Semi-Supervised Multi-Task Learning for Interpretable Quality As- sessment of Fundus Images
Lucas Gabriel Telesco, Danila Nejamkin, Estefanía Mata, Francisco Filizzola, Kevin Wignall, Lucía Franco Troilo, María de los Angeles Cenoz, Melissa Thompson, Mercedes Leguía, Ignacio Larrabide, José Ignacio Orlando
TL;DR
This work addresses the need for interpretable retinal image quality assessment (RIQA) while reducing annotation costs. It proposes a semi-supervised, multi-task framework where a Teacher model trained on a small set provides pseudo-labels for quality details, guiding a Student network to predict both overall RIQA and specific capture conditions. The approach yields improved overall quality classification compared with single-task baselines and produces faithful quality-detail outputs, with GradCAMs that better reflect image defects. The method achieves competitive performance on EyeQ and DeepDRiD and demonstrates that pseudo-label noise can be on par with inter-observer variability, enabling actionable recapture guidance without heavy labeling. The authors also release expert EyeQ detail annotations to support future research.
Abstract
Retinal image quality assessment (RIQA) supports computer-aided diagnosis of eye diseases.
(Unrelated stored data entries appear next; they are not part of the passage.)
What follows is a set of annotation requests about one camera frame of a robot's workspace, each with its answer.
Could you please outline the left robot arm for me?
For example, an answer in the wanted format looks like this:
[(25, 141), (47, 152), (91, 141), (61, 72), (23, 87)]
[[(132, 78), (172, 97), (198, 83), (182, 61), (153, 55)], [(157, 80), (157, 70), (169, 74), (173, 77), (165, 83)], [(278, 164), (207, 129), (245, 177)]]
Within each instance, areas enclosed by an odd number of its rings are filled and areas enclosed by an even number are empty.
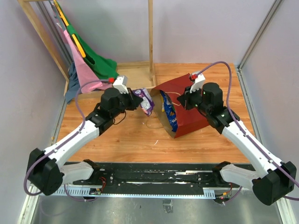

However, most tools classify only overall image quality, without indicating acquisition defects to guide recapture. This gap is mainly due to the high cost of detailed annotations. In this paper, we aim to mitigate this limitation by introducing a hybrid semi-supervised learning approach that combines manual labels for overall quality with pseudo-labels of quality details within a multi-task framework. Our objective is to obtain more interpretable RIQA models without requiring extensive manual labeling. Pseudo-labels are generated by a Teacher model trained on a small dataset and then used to fine-tune a pre-trained model in a multi-task setting. Using a ResNet-18 backbone, we show that these weak annotations improve quality assessment over single-task baselines (F1: 0.875 vs. 0.863 on EyeQ, and 0.778 vs. 0.763 on DeepDRiD), matching or surpassing existing methods. The multi-task model achieved performance statistically comparable to the Teacher for most detail prediction tasks (p > 0.05). In a newly annotated EyeQ subset released with this paper, our model performed similarly to experts, suggesting that pseudo-label noise aligns with expert variability. Our main finding is that the proposed semi-supervised approach not only improves overall quality assessment but also provides interpretable feedback on capture conditions (illumination, clarity, contrast). This enhances interpretability at no extra manual labeling cost and offers clinically actionable outputs to guide image recapture.